WHAT YOU WILL DO: Search the data below for "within"; list each line that holds it.

[Stored entries]
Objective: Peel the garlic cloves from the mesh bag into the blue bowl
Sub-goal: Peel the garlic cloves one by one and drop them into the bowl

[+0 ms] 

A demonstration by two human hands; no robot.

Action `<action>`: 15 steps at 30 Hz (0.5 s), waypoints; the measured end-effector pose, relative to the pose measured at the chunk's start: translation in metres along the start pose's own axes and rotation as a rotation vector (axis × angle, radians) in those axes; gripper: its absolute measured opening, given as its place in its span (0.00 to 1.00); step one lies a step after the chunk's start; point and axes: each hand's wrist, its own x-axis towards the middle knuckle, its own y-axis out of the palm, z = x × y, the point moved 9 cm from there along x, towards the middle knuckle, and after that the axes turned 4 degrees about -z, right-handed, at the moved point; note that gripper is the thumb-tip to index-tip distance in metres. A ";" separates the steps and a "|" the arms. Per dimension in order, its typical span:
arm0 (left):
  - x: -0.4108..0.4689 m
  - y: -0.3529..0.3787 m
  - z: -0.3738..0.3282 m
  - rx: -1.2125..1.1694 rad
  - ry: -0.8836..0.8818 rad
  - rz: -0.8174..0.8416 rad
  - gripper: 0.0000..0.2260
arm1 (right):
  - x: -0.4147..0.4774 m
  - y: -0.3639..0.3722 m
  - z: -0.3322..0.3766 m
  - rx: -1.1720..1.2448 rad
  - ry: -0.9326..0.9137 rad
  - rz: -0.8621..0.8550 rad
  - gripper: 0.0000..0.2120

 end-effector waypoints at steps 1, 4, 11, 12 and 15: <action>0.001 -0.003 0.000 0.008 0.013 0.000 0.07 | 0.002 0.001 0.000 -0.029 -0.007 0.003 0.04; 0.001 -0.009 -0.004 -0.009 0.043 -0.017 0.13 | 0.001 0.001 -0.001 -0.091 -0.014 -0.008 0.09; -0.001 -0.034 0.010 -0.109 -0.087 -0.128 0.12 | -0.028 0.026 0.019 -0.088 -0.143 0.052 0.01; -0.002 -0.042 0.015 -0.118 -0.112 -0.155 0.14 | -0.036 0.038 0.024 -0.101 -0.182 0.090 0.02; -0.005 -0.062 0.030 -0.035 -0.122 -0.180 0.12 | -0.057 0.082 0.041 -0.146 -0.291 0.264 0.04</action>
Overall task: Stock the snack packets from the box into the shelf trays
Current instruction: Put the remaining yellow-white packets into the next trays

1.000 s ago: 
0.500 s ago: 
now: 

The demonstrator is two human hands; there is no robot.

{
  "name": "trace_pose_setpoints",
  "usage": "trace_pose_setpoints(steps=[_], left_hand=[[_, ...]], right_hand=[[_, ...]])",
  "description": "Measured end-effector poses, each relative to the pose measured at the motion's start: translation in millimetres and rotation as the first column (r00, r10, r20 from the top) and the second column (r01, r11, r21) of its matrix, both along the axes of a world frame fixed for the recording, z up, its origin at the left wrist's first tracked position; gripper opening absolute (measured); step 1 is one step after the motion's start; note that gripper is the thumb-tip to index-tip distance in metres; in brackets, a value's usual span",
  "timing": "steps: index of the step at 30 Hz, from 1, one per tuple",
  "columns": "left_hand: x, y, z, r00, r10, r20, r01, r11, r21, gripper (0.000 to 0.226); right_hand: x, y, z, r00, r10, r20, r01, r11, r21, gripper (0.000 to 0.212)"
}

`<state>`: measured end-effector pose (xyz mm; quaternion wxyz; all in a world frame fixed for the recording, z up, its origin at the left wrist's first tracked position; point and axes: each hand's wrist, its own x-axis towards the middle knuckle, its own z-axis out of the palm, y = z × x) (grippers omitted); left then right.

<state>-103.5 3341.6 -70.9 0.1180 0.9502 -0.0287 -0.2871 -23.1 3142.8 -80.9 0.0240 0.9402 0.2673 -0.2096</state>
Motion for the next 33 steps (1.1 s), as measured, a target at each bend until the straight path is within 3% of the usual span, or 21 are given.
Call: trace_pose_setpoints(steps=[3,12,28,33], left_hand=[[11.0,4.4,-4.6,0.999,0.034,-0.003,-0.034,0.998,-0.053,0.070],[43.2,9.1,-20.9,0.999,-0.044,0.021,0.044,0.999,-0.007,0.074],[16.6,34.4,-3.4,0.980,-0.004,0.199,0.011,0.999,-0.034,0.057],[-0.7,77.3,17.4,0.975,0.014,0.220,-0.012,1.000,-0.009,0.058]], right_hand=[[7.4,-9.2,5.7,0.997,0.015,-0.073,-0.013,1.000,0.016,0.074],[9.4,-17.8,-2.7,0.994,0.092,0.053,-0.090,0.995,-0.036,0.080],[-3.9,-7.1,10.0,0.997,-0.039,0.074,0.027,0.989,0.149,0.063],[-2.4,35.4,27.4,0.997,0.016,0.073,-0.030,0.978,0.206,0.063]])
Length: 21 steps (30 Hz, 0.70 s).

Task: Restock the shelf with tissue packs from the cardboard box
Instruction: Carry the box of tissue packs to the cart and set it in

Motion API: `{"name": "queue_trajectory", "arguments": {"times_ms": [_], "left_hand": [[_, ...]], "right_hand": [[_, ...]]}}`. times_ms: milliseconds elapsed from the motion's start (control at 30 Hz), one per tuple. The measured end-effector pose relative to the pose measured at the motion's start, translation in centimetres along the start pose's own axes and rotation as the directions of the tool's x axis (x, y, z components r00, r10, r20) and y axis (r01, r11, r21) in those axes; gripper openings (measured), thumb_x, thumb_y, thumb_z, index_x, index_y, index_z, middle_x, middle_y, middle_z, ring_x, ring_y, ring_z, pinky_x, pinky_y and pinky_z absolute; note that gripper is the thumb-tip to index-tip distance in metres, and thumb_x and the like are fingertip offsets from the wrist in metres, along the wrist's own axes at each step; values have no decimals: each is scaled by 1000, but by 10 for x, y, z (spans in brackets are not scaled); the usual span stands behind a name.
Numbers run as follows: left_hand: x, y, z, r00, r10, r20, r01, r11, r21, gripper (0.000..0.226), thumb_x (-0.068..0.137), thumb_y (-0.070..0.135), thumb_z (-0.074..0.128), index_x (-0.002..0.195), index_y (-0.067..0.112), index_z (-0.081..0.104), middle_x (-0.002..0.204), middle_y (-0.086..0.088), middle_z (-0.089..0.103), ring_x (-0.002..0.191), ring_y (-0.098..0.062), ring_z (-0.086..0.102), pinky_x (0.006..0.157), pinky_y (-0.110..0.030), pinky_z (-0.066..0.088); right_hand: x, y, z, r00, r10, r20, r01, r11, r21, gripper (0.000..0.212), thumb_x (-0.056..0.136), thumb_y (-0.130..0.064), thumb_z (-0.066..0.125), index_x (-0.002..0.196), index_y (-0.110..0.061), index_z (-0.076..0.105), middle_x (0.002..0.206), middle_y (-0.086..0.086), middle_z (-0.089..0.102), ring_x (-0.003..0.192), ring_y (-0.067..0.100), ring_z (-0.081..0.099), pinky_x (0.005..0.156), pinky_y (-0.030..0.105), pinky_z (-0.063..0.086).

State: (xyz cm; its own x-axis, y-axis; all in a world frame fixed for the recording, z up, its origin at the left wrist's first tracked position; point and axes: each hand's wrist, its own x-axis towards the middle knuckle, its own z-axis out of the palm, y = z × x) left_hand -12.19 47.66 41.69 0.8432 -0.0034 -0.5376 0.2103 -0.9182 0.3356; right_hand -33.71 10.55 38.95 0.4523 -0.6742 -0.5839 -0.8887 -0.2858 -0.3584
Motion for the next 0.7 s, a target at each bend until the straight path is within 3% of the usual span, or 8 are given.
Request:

WRITTEN REPLY:
Motion for the next 33 steps (1.1 s), as measured, a target at each bend until the straight path is within 3% of the usual span, or 21 are given.
Motion for the next 0.7 s, a target at each bend until the straight path is within 3% of the usual span, or 8 are given.

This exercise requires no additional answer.